*ACTIVITY*. Search the data for the string "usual" and gather each line it is in.
---------- GIVEN INFORMATION
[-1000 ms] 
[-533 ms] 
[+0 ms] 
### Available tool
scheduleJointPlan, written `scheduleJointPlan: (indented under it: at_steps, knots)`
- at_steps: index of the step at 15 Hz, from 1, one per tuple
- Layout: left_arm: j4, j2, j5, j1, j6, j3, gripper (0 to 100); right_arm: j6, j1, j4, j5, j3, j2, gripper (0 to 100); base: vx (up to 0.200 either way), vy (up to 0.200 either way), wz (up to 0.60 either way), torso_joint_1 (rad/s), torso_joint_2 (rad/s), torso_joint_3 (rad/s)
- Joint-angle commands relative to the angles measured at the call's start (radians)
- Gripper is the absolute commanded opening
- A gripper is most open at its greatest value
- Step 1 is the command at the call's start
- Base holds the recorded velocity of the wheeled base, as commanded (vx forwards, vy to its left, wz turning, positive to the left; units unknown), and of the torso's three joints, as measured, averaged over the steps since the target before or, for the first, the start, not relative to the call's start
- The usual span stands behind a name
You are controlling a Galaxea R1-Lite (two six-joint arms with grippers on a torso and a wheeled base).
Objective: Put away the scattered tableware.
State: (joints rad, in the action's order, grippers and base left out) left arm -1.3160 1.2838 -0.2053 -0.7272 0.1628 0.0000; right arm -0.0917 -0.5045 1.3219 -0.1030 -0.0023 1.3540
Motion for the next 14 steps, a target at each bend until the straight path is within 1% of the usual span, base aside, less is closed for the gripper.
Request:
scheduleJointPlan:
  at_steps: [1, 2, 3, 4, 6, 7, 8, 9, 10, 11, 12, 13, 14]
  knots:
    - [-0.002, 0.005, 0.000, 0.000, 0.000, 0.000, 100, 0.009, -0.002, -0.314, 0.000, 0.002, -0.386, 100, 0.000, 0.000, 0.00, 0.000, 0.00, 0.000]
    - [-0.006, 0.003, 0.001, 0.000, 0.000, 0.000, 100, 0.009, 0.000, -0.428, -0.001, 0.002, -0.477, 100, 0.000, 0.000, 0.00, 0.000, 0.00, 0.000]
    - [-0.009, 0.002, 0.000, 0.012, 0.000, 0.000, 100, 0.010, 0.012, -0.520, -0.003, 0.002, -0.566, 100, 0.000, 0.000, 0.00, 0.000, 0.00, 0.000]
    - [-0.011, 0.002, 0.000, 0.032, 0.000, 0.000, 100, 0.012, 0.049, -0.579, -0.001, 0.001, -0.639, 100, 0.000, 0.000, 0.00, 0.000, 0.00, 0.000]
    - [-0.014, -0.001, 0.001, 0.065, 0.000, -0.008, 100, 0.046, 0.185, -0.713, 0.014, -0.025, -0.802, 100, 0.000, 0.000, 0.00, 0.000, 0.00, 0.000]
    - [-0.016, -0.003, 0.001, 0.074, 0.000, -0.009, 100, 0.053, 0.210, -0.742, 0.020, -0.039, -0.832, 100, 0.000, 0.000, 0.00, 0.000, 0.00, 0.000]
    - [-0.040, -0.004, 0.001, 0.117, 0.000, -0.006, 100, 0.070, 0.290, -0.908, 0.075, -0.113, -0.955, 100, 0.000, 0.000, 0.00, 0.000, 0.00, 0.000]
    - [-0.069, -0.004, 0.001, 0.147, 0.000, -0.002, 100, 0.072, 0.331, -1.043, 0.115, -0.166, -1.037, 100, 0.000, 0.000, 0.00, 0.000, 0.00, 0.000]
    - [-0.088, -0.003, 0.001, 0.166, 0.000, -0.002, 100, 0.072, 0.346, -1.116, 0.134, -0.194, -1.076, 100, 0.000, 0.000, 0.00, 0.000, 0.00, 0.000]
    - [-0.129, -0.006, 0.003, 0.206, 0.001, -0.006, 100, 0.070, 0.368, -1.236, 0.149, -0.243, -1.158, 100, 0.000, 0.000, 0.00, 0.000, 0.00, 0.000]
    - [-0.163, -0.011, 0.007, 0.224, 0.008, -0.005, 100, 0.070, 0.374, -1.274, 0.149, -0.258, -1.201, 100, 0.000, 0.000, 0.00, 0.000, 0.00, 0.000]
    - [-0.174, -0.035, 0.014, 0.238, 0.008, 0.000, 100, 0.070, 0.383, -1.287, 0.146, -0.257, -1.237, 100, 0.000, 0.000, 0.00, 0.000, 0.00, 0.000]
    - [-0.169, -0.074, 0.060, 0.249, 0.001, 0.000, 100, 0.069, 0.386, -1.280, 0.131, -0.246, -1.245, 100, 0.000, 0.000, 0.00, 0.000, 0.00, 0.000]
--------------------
*ANSWER TO THE EXERCISE*.
- The usual span stands behind a name
Motion for the next 14 steps, a target at each bend until the straight path is within 1% of the usual span, base aside, less is closed for the gripper.

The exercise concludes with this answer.